(Dataset entries)
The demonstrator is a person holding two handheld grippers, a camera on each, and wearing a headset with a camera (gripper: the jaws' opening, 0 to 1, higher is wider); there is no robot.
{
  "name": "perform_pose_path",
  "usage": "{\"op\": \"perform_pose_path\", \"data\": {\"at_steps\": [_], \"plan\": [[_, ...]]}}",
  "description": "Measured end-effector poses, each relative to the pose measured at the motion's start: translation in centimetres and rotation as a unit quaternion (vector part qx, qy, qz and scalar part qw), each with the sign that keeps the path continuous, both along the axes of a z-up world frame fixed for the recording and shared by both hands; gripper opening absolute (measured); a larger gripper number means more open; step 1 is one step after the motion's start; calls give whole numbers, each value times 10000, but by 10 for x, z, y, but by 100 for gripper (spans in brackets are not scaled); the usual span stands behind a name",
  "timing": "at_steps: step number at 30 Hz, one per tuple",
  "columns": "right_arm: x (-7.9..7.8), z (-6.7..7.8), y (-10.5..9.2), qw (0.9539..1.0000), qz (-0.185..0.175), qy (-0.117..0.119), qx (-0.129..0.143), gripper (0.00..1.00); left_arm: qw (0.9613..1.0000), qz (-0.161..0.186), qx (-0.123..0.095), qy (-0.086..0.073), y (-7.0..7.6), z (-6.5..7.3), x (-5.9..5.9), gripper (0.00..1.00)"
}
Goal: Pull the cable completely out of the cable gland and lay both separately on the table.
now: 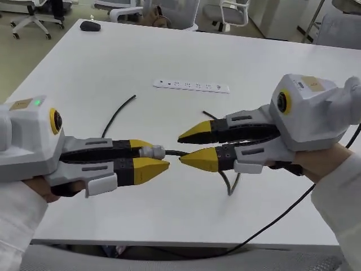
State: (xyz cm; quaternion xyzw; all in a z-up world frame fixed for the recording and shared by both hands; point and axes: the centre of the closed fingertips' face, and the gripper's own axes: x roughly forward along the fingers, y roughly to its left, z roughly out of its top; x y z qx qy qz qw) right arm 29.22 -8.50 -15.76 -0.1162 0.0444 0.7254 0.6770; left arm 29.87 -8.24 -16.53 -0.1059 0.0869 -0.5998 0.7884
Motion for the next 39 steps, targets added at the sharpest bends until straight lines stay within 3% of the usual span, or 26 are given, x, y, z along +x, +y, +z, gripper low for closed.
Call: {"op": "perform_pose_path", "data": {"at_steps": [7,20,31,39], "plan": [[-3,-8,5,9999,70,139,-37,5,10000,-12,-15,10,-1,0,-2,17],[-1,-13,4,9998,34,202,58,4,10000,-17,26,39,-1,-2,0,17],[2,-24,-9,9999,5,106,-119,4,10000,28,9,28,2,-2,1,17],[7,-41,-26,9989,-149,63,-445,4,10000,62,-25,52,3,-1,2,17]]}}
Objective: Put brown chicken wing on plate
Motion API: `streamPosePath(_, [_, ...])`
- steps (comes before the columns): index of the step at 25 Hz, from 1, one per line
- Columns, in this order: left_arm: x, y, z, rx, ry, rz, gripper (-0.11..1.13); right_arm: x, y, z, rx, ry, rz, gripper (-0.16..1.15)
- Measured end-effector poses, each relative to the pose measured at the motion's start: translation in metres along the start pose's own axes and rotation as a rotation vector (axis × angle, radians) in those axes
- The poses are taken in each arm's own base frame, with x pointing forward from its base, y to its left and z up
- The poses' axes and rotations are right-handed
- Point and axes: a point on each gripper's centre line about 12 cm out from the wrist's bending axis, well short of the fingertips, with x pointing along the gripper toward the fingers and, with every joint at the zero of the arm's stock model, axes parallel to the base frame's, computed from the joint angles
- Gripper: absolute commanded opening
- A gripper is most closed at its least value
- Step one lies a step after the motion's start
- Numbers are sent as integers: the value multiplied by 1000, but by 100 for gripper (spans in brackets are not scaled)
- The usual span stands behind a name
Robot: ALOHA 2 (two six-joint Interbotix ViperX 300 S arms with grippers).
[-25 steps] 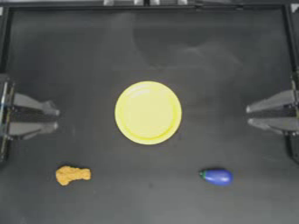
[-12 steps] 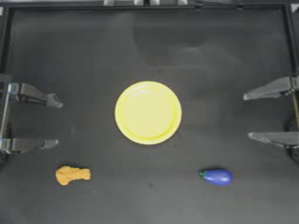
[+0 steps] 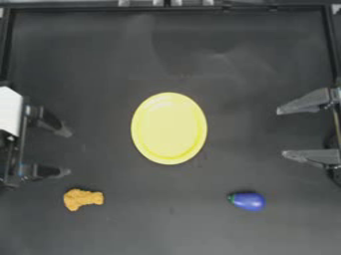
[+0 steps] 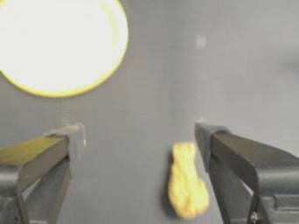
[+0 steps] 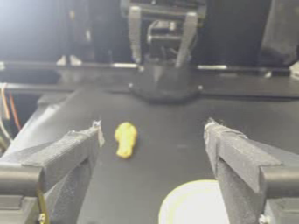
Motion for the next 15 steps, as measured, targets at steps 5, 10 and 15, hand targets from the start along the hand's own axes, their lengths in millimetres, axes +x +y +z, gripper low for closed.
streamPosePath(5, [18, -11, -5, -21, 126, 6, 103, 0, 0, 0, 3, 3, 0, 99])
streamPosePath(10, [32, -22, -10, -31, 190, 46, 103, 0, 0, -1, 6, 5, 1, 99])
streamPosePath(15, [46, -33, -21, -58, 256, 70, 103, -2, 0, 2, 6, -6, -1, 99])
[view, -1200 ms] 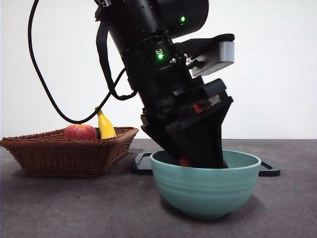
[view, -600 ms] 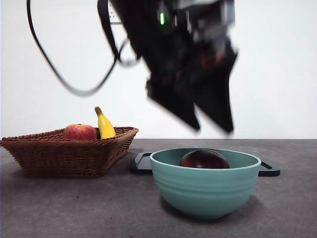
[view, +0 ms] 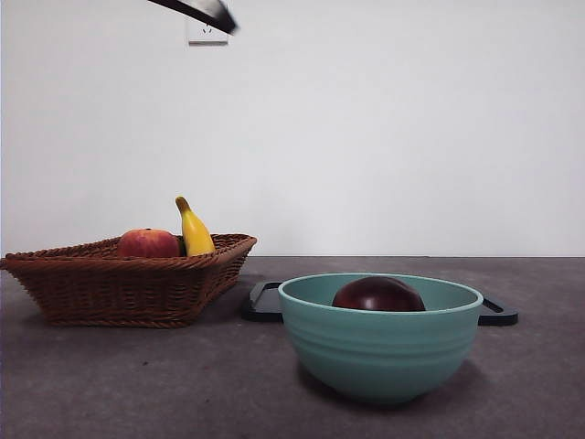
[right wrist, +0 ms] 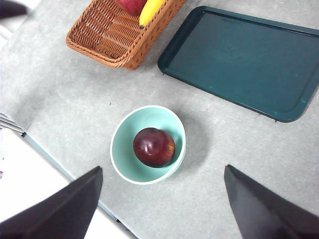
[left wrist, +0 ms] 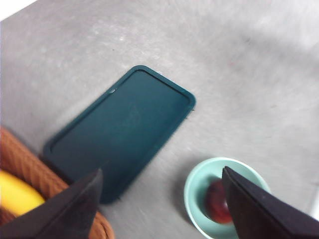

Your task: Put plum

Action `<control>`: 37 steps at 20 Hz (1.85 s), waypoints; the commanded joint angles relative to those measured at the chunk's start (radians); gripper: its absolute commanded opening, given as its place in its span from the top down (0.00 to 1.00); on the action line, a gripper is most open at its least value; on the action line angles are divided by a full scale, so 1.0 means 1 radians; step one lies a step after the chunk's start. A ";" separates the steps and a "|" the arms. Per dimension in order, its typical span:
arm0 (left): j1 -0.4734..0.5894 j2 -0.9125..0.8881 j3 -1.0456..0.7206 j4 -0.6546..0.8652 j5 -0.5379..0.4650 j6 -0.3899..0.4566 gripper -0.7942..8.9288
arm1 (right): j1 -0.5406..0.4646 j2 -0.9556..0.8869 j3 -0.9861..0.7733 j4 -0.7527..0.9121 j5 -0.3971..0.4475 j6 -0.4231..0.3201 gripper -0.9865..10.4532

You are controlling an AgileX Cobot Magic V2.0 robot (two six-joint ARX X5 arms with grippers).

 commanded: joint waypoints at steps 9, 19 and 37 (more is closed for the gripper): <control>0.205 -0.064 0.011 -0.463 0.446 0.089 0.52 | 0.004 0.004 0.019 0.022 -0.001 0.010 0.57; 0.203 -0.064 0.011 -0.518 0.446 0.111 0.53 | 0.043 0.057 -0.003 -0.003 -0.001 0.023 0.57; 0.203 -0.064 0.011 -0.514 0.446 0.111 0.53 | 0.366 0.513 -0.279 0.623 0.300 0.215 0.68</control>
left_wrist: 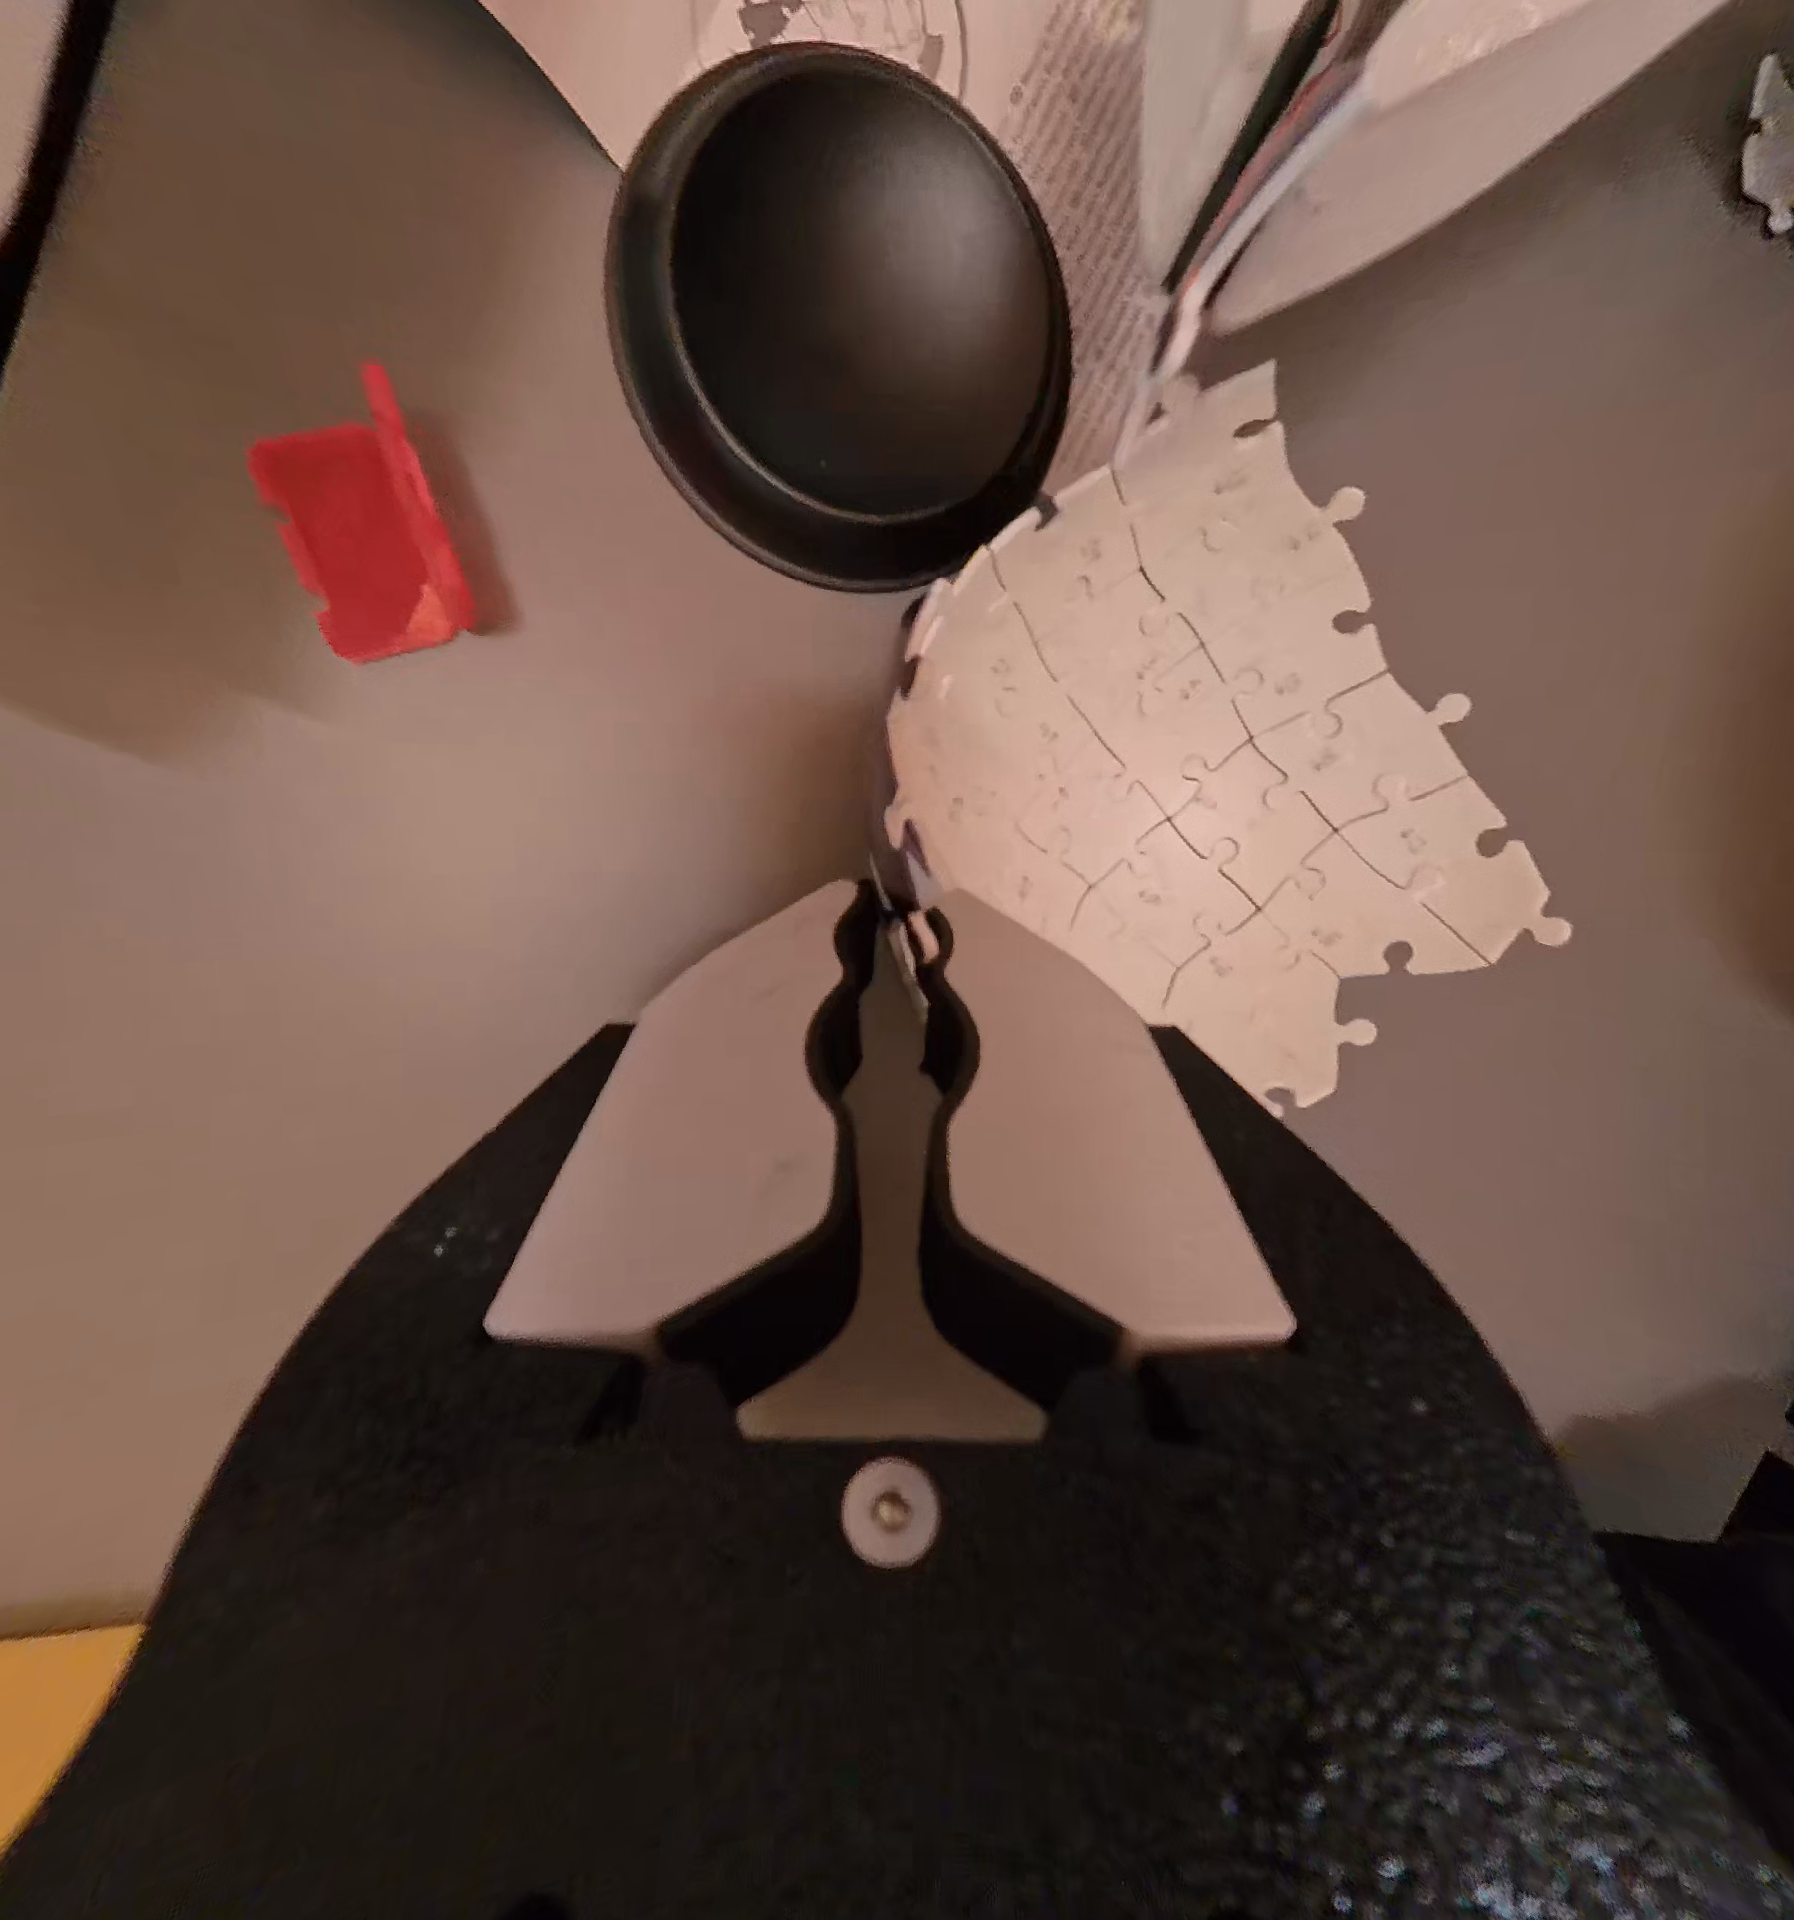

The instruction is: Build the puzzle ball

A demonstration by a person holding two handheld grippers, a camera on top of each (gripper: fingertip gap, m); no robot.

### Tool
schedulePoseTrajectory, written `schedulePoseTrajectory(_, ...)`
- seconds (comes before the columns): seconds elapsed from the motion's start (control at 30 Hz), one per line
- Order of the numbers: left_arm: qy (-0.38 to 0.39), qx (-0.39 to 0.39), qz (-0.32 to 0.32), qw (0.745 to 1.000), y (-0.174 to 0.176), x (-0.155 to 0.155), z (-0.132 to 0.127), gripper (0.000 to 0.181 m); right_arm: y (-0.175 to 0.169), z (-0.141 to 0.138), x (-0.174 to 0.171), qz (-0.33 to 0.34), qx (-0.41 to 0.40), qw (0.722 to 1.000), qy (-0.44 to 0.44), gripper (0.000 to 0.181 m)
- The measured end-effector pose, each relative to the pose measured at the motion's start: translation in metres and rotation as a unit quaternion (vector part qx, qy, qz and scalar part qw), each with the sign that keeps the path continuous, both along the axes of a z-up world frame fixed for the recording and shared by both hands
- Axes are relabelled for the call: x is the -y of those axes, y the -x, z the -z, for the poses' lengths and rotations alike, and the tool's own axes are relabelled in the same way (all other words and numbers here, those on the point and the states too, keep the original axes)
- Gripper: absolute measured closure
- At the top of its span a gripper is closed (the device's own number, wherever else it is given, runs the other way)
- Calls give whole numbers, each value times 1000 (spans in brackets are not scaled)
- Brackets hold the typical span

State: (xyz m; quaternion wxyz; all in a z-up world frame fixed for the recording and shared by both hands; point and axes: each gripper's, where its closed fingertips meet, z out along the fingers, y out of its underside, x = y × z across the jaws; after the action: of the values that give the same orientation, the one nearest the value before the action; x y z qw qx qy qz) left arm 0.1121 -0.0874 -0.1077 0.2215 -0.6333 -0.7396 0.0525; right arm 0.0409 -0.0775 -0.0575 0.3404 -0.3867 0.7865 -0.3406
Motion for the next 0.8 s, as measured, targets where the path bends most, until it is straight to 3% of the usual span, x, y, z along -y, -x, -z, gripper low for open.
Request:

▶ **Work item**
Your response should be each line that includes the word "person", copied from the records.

▶ **Finished task**
The demonstrator is a person holding two handheld grippers, a camera on each, and wearing a headset with a camera (gripper: the jaws' opening, 0 to 1, higher is wider); there is no robot.
A demonstration by a person holding two handheld grippers, a camera on top of each (gripper: fingertip gap, m); no robot.

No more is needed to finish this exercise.